Lectio Divina for Matt. 19: 23-30

Lectio
Jesus said to his disciples: “Amen, I say to you, it will be hard for one who is rich to enter the Kingdom of heaven. Again I say to you, it is easier for a camel to pass through the eye of a needle than for one who is rich to enter the Kingdom of God.” When the disciples heard this, they were greatly astonished and said, “Who then can be saved?” Jesus looked at them and said, “For men this is impossible, but for God all things are possible.” Then Peter said to him in reply, “We have given up everything and followed you. What will there be for us?” Jesus said to them, “Amen, I say to you that you who have followed me, in the new age, when the Son of Man is seated on his throne of glory, will yourselves sit on twelve thrones, judging the twelve tribes of Israel. And everyone who has given up houses or brothers or sisters or father or mother or children or lands for the sake of my name will receive a hundred times more, and will inherit eternal life. But many who are first will be last, and the last will be first.”  (Mt 19:23-30)
In the beginning of this discourse, Matt. 19: 16-23, speaks of the rich man who departs from Jesus because of his attachment to his worldly goods. Remember that Jesus is speaking to his poor disciples, who needed to be reconciled to their position in life. They should be content that they don’t have the temptations of those born into wealth and prominent social positions. Note the word, Amen. The following admonishment is important: “Amen, I say to you, it will be hard for one who is rich to enter the Kingdom of heaven.” And in case you missed it—it’s repeated Again! “ Again I say to you, it is easier for a camel to pass through the eye of a needle than for one who is rich to enter the Kingdom of God.”

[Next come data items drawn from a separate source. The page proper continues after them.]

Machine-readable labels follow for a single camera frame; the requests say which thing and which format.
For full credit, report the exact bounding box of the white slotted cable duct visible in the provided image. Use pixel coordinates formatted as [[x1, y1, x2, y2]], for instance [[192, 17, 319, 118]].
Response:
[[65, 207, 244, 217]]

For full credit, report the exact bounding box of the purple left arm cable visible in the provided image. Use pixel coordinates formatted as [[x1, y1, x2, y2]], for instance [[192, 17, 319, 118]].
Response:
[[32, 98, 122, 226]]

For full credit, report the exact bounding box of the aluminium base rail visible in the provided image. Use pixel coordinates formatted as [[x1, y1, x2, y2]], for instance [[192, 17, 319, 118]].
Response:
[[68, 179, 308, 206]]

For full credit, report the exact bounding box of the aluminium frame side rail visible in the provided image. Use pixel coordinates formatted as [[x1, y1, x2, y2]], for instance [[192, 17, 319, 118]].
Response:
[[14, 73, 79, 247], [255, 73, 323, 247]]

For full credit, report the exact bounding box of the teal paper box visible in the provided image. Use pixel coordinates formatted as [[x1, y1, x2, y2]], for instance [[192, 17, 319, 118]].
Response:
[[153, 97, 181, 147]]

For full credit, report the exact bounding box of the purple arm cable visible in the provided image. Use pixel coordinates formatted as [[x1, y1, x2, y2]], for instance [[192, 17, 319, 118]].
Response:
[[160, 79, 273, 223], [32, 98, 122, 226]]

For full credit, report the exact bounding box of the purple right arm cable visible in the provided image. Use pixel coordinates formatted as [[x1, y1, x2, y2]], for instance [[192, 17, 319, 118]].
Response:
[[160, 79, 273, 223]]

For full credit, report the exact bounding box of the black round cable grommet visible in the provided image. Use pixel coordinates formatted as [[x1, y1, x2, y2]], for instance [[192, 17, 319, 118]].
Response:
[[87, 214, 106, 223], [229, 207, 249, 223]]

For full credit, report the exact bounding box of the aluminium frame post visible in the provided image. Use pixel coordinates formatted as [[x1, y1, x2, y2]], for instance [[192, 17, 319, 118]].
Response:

Did you take note? The way to heaven is the narrow road with the small gate that the poor can walk through, but not the prosperous man with a camel burdened with goods, especially if that prosperous man refuses to get off his camel and get rid of some of his goods. He can’t walk through the gate heavily laden with so much unnecessary wealth.

Rich people have great temptations to resist. Many demands turn them away from opportunities to help others. It takes the grace of God for a rich man to enter the gate.

The Apostles were surprised at Jesus’ assessment of the rich. They asked “Who then can be saved?” Jesus’ reply was to tell them that only with God, can people be saved. Mankind can’t save the soul, neither in itself, nor in any one else, but with God all things are possible.

Peter then asks about the apostles’ salvation, after all, they have nothing because they left everything behind to follow Jesus. If you think about this you will come to see that they couldn’t have left everything, after all, they had families to provide for. They had renounced all. Nowhere does it say that the apostles gave everything they had to the poor, or sold their goods and gave to the poor. They walked away in renouncing everything to honor and serve Jesus. They trusted Him.

Jesus in response tells them that they will sit on twelve thrones, when He comes, again. They will join Jesus. In fact, all who sacrifice for Jesus will be rewarded. Don’t be surprised to see the rich man last, and the poor man, first.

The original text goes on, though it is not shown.